> [BRIEF]: The reply should hold every line of the data, unchanged and complete.

> [DATA BELOW]:
※ ※ ※

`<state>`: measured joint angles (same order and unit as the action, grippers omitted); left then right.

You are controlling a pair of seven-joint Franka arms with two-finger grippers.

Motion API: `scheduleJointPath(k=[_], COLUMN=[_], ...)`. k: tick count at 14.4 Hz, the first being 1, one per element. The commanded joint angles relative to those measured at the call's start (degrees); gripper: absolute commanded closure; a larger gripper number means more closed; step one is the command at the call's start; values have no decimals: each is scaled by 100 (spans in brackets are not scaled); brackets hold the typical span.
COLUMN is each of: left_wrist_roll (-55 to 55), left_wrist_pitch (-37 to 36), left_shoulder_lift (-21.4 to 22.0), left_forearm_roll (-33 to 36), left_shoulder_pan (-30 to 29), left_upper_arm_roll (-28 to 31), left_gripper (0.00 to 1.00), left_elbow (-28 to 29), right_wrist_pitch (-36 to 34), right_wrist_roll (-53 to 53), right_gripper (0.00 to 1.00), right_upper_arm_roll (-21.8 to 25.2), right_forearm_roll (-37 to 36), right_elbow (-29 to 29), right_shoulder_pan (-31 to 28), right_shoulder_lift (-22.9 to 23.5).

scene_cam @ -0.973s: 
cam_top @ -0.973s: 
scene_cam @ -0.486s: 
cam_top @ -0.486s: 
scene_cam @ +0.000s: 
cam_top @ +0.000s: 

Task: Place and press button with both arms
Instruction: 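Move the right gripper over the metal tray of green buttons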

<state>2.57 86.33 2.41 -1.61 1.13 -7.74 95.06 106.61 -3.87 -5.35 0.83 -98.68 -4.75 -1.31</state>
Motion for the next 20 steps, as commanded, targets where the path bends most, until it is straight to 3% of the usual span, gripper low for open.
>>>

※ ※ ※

> [SOLUTION TO THE PROBLEM]:
`<state>`: measured joint angles (same order and unit as the action, grippers omitted); left then right.

You are controlling a pair of seven-joint Franka arms with two-finger grippers.

Motion API: `scheduleJointPath(k=[_], COLUMN=[_], ...)`. k: tick count at 14.4 Hz, the first being 1, one per element. The commanded joint angles relative to those measured at the call's start (degrees); gripper: absolute commanded closure; a larger gripper number means more closed; step one is the command at the call's start; values have no decimals: each is scaled by 100 (spans in brackets are not scaled); brackets hold the typical span.
COLUMN is each of: left_wrist_roll (-55 to 55), left_wrist_pitch (-37 to 36), left_shoulder_lift (-21.4 to 22.0), left_forearm_roll (-33 to 36), left_shoulder_pan (-30 to 29), left_upper_arm_roll (-28 to 31), left_gripper (0.00 to 1.00), left_elbow (-28 to 29), right_wrist_pitch (-36 to 34), right_wrist_roll (-53 to 53), right_gripper (0.00 to 1.00), right_upper_arm_roll (-21.8 to 25.2), right_forearm_roll (-37 to 36), right_elbow (-29 to 29), right_shoulder_pan (-31 to 28), right_shoulder_lift (-22.9 to 23.5).

scene_cam @ -0.973s: 
cam_top @ -0.973s: 
scene_cam @ -0.486s: 
cam_top @ -0.486s: 
scene_cam @ +0.000s: 
cam_top @ +0.000s: 

Task: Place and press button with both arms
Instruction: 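Move the right gripper over the metal tray of green buttons
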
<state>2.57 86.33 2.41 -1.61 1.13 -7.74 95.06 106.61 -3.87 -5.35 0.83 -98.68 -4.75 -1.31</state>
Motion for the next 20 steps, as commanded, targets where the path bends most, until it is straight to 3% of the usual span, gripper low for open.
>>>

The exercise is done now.